Origin of a Superlattice Observed in Li$_{0.9}$Mo$_{6}$O$_{17}$ by Scanning Tunneling Microscopy

TL;DR

This study uses scanning tunneling microscopy to identify a superlattice in Li$_{0.9}$Mo$_{6}$O$_{17}$, revealing a surface reconstruction likely caused by cleaving, which provides insights into its complex surface physics.

Contribution

The paper demonstrates the ability to obtain clean, well-characterized surfaces of Li$_{0.9}$Mo$_{6}$O$_{17}$ and identifies a superlattice structure linked to surface reconstruction.

Findings

Identification of a superlattice with wavevectors q = 0.5a* ± 0.25b*

Surface reconstruction likely causes the superstructure

Clean cleaved surfaces reflect the crystal structure

Abstract

We use scanning tunneling microscopy to study the lithium purple bronze (Li$_{0.9}$Mo$_{6}$O$_{17}$) at room temperature.
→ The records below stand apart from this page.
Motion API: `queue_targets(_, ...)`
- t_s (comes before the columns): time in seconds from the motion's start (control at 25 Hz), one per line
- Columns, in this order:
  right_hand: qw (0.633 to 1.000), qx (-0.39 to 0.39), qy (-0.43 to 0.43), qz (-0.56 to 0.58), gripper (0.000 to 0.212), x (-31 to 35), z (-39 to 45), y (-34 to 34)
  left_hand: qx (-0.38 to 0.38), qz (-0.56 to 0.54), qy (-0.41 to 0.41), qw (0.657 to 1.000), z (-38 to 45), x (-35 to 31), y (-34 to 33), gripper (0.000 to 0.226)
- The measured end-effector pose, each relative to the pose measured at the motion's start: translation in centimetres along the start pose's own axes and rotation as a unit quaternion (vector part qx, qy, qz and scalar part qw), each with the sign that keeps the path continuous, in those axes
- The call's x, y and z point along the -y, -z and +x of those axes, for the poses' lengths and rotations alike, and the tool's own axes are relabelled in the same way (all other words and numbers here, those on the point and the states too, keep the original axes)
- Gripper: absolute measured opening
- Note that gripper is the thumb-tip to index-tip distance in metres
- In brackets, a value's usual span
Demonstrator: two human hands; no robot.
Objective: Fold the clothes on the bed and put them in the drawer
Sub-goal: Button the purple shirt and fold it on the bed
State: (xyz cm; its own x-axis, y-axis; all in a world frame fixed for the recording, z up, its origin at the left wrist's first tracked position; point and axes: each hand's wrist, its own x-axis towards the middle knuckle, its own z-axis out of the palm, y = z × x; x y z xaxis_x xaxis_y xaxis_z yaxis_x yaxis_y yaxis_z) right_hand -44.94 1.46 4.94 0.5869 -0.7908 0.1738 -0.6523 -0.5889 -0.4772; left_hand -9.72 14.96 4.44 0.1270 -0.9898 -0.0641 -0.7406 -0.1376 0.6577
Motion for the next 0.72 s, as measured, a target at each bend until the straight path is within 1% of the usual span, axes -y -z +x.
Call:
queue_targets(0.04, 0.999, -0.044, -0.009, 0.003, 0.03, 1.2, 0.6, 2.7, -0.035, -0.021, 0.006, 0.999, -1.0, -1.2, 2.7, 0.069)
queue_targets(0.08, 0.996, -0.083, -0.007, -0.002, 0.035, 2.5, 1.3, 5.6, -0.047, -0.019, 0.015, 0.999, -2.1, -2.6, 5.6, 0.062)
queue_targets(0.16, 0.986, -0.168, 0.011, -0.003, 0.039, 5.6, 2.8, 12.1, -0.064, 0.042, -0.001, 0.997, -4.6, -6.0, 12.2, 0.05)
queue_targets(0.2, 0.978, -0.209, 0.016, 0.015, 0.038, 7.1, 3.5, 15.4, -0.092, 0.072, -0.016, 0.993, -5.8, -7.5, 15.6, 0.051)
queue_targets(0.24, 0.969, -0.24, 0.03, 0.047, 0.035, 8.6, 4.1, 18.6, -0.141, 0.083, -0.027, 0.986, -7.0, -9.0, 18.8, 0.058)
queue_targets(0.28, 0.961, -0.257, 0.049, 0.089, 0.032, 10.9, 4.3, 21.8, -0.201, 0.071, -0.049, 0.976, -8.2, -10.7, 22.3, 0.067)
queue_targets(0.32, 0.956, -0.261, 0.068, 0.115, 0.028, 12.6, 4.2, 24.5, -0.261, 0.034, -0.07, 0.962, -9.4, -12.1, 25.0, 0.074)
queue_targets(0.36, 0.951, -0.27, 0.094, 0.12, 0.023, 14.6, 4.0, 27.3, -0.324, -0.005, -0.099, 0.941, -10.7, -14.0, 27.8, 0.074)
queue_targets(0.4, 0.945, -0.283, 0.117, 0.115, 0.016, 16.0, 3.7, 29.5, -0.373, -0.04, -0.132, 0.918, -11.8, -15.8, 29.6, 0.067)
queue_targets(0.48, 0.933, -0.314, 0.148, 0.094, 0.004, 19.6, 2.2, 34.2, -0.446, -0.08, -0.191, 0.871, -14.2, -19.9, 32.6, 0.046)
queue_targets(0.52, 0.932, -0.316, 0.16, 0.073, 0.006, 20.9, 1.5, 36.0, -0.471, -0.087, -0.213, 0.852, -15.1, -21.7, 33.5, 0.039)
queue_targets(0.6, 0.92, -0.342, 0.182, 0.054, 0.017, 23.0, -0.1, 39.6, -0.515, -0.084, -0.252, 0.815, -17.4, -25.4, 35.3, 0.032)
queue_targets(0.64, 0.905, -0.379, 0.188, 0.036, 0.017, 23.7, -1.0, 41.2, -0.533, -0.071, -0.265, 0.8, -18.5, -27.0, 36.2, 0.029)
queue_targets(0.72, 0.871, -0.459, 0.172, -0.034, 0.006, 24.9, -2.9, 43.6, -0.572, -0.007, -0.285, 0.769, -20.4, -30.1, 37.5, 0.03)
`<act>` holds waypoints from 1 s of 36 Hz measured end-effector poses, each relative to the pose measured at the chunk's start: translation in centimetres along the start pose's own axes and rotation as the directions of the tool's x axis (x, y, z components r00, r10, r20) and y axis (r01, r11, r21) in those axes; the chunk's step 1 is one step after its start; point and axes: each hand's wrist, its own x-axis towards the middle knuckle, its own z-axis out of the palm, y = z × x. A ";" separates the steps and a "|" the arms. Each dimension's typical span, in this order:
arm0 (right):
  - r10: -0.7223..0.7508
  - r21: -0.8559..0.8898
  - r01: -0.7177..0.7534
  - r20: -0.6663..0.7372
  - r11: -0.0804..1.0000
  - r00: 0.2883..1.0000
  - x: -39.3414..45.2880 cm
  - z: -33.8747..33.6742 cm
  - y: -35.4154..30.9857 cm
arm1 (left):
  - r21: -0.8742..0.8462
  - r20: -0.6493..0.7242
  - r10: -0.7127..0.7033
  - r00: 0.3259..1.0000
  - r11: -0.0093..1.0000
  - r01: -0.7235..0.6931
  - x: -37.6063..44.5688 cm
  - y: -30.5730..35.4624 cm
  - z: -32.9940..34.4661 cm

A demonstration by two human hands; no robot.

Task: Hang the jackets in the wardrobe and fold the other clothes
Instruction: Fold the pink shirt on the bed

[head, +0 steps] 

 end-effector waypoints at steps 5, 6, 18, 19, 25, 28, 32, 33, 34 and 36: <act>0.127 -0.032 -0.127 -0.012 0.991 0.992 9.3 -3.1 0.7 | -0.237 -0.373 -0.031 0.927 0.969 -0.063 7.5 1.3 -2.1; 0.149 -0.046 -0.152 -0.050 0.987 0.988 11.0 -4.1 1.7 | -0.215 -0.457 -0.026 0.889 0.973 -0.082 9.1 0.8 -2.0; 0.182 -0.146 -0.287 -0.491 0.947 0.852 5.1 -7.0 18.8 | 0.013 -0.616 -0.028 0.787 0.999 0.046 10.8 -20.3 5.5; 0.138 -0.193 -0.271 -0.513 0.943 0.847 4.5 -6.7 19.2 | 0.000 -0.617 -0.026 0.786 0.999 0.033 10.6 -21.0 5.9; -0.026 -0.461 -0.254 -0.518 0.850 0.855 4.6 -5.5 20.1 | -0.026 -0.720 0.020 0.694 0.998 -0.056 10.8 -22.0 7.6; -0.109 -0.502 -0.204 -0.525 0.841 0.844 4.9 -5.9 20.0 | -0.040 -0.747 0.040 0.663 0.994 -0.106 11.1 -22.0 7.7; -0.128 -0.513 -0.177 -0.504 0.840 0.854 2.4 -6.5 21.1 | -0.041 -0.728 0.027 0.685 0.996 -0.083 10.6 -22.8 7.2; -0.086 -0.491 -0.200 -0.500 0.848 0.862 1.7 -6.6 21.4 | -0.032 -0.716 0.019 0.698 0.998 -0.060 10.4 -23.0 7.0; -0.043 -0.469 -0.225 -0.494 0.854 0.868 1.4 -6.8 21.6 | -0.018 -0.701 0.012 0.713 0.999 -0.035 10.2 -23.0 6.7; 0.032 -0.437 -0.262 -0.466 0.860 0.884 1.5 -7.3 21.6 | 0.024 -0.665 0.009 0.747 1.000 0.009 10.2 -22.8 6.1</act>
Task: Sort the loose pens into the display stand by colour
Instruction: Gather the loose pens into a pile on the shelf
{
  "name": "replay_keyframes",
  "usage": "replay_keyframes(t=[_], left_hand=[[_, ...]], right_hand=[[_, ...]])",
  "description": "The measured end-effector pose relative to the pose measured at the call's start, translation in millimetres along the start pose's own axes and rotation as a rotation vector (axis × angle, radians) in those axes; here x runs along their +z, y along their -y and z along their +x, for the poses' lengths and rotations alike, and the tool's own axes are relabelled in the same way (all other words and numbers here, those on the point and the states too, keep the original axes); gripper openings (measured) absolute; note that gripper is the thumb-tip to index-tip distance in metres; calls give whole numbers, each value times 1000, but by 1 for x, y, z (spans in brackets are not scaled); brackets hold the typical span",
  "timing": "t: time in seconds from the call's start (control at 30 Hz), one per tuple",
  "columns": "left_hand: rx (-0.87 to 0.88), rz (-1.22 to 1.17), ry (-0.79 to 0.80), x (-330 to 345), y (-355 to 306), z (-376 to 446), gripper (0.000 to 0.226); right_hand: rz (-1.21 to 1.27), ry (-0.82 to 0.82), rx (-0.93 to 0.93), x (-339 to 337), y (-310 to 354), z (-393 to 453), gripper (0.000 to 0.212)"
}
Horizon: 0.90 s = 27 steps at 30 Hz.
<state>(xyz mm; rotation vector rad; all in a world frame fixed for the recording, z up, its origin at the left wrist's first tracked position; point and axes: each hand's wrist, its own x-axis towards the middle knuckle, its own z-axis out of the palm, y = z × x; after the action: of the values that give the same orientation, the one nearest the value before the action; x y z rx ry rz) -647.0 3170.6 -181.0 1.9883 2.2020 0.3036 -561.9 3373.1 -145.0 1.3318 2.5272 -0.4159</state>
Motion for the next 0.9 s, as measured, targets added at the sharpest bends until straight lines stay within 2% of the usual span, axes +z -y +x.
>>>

Our measurements allow us to identify the single-crystal cleave plane and show that it is possible to obtain clean cleaved surfaces reflecting the crystal structure without the complications of nanoscale surface disorder. In addition to the crystal lattice, we observe a coexisting discommensurate superlattice with wavevectors q = 0.5a* $\pm$ 0.25b*. We propose that the origin of the superstructure is a surface reconstruction which is driven by cleaving along a crystal plane which contains in-plane MoO$_{4}$ tetrahedra connected to out-of-plane MoO$_{6}$ octahedra through corner-sharing oxygens. When combined with spectroscopic measurements, our studies show a promising avenue through which to study the complex physics within Li$_{0.9}$Mo$_{6}$O$_{17}$.